___ Data to process
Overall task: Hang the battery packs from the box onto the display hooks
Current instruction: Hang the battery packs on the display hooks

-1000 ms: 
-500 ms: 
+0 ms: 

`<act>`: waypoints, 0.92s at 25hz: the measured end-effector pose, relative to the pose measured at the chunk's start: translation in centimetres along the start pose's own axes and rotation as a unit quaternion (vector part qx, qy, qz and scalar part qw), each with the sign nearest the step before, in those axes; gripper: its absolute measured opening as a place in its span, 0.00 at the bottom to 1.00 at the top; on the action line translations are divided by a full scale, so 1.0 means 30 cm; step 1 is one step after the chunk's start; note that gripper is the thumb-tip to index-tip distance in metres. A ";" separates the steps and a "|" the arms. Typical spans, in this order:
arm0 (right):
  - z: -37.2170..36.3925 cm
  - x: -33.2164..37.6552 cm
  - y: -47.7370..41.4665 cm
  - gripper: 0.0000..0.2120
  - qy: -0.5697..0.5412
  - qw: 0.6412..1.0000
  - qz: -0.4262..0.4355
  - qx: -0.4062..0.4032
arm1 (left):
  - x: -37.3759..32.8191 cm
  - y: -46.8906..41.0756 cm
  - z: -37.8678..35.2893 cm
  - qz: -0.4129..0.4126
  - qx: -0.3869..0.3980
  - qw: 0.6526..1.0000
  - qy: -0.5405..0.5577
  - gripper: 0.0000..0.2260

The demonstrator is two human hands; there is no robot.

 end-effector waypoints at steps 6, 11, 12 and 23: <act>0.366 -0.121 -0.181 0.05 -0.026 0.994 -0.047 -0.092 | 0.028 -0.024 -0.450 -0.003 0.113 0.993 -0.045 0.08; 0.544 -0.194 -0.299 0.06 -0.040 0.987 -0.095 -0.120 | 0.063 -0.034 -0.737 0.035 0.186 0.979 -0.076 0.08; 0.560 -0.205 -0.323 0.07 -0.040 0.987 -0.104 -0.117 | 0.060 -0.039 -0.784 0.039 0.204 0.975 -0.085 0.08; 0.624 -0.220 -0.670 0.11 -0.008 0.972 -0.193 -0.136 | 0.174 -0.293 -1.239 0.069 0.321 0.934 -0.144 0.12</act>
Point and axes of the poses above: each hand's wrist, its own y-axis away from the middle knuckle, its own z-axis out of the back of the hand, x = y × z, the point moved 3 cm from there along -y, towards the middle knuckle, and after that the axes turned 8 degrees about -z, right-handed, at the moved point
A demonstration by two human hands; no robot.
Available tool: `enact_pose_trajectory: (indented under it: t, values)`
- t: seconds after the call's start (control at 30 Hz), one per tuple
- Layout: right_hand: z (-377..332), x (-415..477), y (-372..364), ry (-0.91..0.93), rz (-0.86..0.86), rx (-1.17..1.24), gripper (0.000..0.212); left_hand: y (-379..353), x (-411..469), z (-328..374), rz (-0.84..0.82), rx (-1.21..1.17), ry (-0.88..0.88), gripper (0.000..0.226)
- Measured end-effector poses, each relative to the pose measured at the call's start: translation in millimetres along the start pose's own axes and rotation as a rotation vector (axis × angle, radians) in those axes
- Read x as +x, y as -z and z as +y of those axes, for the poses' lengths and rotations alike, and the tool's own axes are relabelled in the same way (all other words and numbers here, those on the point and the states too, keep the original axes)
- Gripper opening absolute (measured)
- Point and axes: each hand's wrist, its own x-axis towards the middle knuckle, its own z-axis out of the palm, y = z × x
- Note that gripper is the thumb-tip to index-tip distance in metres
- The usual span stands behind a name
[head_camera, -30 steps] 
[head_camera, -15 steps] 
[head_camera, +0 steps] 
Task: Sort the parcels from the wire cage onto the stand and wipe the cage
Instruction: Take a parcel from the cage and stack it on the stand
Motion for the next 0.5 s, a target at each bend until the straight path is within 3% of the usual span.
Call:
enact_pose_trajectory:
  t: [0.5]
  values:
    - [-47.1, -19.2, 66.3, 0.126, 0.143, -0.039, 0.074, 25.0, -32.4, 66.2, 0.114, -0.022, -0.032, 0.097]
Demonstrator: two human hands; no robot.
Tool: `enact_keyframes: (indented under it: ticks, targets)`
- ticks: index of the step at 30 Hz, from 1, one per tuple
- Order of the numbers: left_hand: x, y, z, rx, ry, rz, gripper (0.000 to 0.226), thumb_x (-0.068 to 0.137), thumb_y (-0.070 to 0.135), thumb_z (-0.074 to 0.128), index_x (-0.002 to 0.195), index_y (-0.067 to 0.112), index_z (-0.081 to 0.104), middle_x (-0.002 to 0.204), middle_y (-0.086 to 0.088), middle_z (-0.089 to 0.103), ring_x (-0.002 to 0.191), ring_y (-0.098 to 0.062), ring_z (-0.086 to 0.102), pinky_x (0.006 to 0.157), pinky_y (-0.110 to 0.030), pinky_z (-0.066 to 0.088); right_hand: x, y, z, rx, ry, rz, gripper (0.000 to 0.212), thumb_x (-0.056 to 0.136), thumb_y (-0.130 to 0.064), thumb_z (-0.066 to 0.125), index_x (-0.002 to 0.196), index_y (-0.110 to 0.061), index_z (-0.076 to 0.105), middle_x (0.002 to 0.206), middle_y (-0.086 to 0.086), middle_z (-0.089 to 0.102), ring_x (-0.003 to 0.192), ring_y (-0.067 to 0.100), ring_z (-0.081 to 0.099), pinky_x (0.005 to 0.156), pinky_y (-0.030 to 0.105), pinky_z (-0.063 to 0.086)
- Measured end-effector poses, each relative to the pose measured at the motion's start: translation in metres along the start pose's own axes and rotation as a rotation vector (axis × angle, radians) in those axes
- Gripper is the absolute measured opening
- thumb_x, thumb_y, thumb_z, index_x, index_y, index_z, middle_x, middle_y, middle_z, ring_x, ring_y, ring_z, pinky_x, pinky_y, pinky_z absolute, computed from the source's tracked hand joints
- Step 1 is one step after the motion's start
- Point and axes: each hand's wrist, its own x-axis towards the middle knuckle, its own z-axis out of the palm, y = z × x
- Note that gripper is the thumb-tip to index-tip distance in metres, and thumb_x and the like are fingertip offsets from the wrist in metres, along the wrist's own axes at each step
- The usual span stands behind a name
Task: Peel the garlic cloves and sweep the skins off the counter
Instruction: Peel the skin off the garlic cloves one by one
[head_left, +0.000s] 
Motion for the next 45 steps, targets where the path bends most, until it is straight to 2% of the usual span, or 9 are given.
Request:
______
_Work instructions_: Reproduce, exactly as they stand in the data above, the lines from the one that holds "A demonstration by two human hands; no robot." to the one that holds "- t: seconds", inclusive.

_Task result_:
A demonstration by two human hands; no robot.
Available tool: `enact_pose_trajectory: (indented under it: t, values)`
- t: seconds after the call's start (control at 30 Hz), one per tuple

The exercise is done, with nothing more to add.